The changes from baseline to the 3-month follow-up in physical function are shown in Fig 5. On average, participants displayed an increase in 6-minute walk distance from baseline of +32.2 meters (P = .07; 95% confidence interval [CI], −4.595 to 69.24) (Fig 5, A), which is clinically meaningful for patients with PAD.33 The improvement in walking endurance was coupled with increased calf muscle strength (+4.4 Nm; P = .14; 95% CI, −2.154 to 11.15) (Fig 5, B) and a decrease in the time required to complete the five-times sit-to-stand test (−1.9 seconds; P = .12’ 95% CI, −4.615 to 0.7420) (Fig 5, C). Table III displays the scores from the WIQ. The self-reported walking speed scores increased in five of the six participants (+11 points; P = .16; 95% CI, −6.539 to 28.71). As shown in Fig 6, five patients displayed a reduction in systolic blood pressure compared with baseline (−5.66 mm Hg; P = .33; 95% CI, −19.40 to 8.062) and four patients had a reduction in diastolic pressure (−1.16 mm Hg; P = .76; 95% CI, −10.49 to 8.156).
Fig 5.
Individual responses to the 6-minute walk test (A), peak torque of the plantar flexors assessed using isokinetic dynamometry (B), and the Five Times Sit to Stand Test (C) before and after the 12-week home-based intervention. Data were compared using paired two-sample t tests.
Table III.
Change from baseline to the 12-week follow-up in the scores of the walking impairment questionnaire (WIQ)

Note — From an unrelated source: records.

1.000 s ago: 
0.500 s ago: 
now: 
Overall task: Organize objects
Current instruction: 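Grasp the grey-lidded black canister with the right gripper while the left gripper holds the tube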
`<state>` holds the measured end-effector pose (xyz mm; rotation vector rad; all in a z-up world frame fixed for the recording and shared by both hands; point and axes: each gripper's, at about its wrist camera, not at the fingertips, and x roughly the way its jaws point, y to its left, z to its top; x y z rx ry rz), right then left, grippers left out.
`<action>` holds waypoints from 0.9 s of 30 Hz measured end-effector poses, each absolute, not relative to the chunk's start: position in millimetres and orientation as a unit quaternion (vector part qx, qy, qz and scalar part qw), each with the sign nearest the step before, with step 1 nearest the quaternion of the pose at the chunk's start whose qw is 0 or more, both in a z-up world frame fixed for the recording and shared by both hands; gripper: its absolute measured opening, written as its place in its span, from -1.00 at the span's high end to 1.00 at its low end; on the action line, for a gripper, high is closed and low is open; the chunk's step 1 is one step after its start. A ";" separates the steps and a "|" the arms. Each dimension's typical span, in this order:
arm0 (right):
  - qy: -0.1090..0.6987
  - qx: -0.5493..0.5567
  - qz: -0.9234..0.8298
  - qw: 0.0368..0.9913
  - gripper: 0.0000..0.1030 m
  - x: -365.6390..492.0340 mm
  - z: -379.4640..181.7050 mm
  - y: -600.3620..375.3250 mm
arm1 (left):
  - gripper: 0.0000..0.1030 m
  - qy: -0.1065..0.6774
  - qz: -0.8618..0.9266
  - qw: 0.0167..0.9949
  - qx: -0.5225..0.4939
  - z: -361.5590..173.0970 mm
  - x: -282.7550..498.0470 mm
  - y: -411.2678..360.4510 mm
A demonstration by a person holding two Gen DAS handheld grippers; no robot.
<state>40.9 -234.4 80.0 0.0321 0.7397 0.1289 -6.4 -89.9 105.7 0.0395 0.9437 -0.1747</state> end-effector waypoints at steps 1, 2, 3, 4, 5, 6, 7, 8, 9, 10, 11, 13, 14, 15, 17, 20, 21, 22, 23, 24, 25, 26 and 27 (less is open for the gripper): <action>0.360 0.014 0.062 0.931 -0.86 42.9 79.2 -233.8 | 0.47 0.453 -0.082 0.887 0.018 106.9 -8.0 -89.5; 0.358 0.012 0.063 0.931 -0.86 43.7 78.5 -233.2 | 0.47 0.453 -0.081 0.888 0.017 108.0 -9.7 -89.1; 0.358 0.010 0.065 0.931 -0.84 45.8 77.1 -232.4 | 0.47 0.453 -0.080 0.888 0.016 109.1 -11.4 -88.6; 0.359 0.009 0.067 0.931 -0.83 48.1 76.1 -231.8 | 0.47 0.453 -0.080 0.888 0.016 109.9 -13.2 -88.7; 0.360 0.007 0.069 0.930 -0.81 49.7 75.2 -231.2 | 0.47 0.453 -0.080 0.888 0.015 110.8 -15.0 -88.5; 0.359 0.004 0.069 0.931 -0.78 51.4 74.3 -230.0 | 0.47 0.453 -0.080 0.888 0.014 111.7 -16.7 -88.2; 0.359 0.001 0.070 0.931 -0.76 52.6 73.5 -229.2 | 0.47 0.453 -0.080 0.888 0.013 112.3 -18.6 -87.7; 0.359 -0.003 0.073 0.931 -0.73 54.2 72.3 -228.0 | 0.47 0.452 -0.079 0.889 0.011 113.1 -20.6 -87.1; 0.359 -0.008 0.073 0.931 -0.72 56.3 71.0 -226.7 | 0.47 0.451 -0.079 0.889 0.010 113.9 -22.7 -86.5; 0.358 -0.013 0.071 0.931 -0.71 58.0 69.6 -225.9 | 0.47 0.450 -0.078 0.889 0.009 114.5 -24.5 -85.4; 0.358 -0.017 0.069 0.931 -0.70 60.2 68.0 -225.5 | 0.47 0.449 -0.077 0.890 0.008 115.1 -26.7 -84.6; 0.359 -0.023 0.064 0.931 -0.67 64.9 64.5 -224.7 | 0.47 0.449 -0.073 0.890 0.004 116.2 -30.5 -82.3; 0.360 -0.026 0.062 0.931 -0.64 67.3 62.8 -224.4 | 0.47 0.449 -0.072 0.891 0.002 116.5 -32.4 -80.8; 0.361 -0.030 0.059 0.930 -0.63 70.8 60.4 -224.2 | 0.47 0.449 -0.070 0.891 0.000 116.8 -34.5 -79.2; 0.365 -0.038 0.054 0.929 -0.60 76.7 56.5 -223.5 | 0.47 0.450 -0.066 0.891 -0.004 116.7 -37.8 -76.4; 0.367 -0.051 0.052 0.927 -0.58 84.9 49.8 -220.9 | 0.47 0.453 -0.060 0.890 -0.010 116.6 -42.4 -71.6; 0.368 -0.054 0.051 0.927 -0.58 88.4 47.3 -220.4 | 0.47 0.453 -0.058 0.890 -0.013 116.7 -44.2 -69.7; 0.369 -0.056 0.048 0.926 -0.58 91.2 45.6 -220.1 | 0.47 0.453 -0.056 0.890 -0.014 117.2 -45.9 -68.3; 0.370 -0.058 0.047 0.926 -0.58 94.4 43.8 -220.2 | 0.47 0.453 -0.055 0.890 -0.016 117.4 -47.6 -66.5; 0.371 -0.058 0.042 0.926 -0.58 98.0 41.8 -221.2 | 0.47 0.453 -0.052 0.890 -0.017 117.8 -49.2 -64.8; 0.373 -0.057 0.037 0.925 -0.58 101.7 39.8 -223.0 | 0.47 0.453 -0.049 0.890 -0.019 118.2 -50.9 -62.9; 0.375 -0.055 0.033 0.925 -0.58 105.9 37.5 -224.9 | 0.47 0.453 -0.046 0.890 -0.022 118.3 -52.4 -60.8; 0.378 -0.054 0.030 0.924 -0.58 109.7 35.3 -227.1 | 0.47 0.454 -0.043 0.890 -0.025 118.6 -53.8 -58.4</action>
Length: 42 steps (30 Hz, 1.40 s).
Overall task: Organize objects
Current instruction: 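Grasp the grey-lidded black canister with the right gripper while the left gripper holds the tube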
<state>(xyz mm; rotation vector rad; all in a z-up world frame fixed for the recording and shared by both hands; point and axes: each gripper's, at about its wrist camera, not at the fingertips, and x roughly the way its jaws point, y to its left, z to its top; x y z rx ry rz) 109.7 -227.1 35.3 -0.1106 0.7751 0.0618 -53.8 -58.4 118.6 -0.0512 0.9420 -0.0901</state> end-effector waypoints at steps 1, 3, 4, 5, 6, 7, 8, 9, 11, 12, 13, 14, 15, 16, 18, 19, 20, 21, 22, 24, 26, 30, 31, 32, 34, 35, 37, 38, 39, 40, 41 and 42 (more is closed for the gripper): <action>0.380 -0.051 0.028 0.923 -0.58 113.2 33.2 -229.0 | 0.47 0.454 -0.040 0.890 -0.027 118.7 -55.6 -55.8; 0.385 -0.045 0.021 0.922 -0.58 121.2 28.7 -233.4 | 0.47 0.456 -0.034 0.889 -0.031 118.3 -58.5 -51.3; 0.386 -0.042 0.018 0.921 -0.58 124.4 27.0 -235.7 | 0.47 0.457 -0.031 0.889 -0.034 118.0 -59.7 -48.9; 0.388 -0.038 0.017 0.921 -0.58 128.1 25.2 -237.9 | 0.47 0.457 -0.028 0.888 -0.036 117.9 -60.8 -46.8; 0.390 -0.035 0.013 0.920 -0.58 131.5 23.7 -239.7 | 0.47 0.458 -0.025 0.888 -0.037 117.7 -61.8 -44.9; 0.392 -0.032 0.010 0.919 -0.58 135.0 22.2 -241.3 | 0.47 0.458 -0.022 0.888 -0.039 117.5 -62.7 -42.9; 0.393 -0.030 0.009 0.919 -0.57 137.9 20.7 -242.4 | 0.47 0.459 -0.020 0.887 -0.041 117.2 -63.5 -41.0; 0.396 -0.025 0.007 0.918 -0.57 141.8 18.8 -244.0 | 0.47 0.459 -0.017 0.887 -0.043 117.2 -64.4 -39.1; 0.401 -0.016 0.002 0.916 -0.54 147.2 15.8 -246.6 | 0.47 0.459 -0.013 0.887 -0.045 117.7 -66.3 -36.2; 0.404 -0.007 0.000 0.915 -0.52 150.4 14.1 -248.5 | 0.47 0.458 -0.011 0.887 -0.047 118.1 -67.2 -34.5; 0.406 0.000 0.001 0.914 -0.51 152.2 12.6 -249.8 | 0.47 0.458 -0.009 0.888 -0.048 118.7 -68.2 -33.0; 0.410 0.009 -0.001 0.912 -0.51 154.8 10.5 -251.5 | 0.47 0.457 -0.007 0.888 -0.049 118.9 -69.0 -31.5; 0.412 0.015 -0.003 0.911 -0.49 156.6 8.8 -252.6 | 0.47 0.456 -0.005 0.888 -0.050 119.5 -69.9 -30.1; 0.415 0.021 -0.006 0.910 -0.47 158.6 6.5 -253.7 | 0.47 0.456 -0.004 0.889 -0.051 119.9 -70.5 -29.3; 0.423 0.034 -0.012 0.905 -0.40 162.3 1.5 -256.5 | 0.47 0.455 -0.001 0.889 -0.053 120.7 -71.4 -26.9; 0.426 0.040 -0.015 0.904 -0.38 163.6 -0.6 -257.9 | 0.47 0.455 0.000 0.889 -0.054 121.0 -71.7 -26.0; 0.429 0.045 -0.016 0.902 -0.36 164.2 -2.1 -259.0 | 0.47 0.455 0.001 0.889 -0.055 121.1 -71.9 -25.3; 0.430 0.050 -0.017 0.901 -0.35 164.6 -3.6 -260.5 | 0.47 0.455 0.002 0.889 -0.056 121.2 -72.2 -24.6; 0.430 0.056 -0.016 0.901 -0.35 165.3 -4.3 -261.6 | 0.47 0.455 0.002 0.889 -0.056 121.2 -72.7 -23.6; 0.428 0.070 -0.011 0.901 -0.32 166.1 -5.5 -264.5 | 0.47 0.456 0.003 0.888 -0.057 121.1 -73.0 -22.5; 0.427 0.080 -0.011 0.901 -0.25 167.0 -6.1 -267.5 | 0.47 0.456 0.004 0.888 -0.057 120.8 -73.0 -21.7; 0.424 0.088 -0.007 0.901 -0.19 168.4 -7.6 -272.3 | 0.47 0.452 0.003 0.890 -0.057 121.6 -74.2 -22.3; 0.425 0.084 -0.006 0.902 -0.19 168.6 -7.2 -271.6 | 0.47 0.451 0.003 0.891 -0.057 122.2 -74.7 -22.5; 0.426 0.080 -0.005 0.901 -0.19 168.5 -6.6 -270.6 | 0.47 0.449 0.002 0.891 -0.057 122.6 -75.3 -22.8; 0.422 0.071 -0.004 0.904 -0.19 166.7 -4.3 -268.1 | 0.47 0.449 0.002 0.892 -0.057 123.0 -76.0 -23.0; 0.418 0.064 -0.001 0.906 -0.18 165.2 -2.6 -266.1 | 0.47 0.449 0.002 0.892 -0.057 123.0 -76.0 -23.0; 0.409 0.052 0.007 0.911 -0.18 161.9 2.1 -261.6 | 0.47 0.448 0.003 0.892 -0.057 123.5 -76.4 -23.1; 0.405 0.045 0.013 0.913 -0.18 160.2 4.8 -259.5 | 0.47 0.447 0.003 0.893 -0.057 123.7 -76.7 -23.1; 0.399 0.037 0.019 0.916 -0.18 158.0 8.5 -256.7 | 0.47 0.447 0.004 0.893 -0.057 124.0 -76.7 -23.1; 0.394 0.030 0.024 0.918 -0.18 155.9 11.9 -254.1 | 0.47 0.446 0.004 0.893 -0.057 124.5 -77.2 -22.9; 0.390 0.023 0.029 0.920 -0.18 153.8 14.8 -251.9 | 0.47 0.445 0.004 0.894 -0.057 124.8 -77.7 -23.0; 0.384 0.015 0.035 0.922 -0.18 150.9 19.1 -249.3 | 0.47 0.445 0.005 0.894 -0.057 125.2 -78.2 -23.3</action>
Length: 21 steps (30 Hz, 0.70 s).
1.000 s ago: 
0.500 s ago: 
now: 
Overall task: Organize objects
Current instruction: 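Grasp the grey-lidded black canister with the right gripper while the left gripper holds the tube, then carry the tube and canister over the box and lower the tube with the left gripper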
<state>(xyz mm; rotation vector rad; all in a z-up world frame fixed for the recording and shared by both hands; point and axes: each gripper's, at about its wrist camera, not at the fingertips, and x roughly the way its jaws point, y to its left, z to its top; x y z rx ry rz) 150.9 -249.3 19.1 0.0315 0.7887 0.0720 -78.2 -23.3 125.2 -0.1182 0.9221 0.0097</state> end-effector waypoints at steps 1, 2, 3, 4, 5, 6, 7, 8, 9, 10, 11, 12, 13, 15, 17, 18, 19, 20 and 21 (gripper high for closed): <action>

| Baseline | 12-Week follow-up | Difference in changes | P value | |
|---|---|---|---|---|
| Distance score (%) | 61.85 ± 32.78 | 73.11 ± 27.31 | 11.26 (−6.65 to 29.16) | .167 |
| Speed score (%) | 63.59 ± 28.02 | 73.55 ± 23.42 | 9.96 (−7.90 to 27.83) | .211 |
| Climbing score (%) | 65.97 ± 31.12 | 68.75 ± 32.99 | 2.78 (−20.47 to 26.03) | .771 |
| Overall WIQ score (%) | 61.94 ± 32.59 | 73.02 ± 27.31 | 11.08 (−6.69 to 28.86) | .170 |
Values are means ± standard deviation or mean (95% confidence interval). Data were compared using paired two-sample t tests.
Fig 6.
Systolic (A) and diastolic (B) blood pressure, measured in triplicate in the sitting position, before and after completion of the 12-week leg heat therapy (HT) treatment. Data were compared using paired two-sample t tests.
Discussion
Building on an existing cryotherapy and compression water-circulating system designed for sports recovery, this study aimed to develop a leg HT system tailored for home-based, unsupervised treatment of elderly individuals with symptomatic PAD. The gentle pneumatic inflation of the bladders was designed to press the water-circulating pads firmly against the skin, ensuring efficient heat transfer regardless of limb dimensions. To ensure safety and ease of use, particularly for elderly users, several safety features were incorporated: (1) a single-touch controller unit integrating a heater, water pump, and air pump for simplified operation, (2) temperature sensors in both the water reservoir and leg sleeves, linked to an automatic shut-off controller to prevent overheating, and (3) a built-in timer to automatically shut off the system after 90 minutes of treatment. We successfully developed a portable, user-friendly prototype with these enhanced safety mechanisms to prevent complications such as skin burns. In a preliminary study involving a small sample of patients with symptomatic PAD, we demonstrated that unsupervised, home-based leg HT using the device daily for 12 weeks is feasible and well-tolerated. These promising findings lay the foundation for the development of a clinical-grade leg HT system with the potential to significantly impact the management of symptomatic PAD.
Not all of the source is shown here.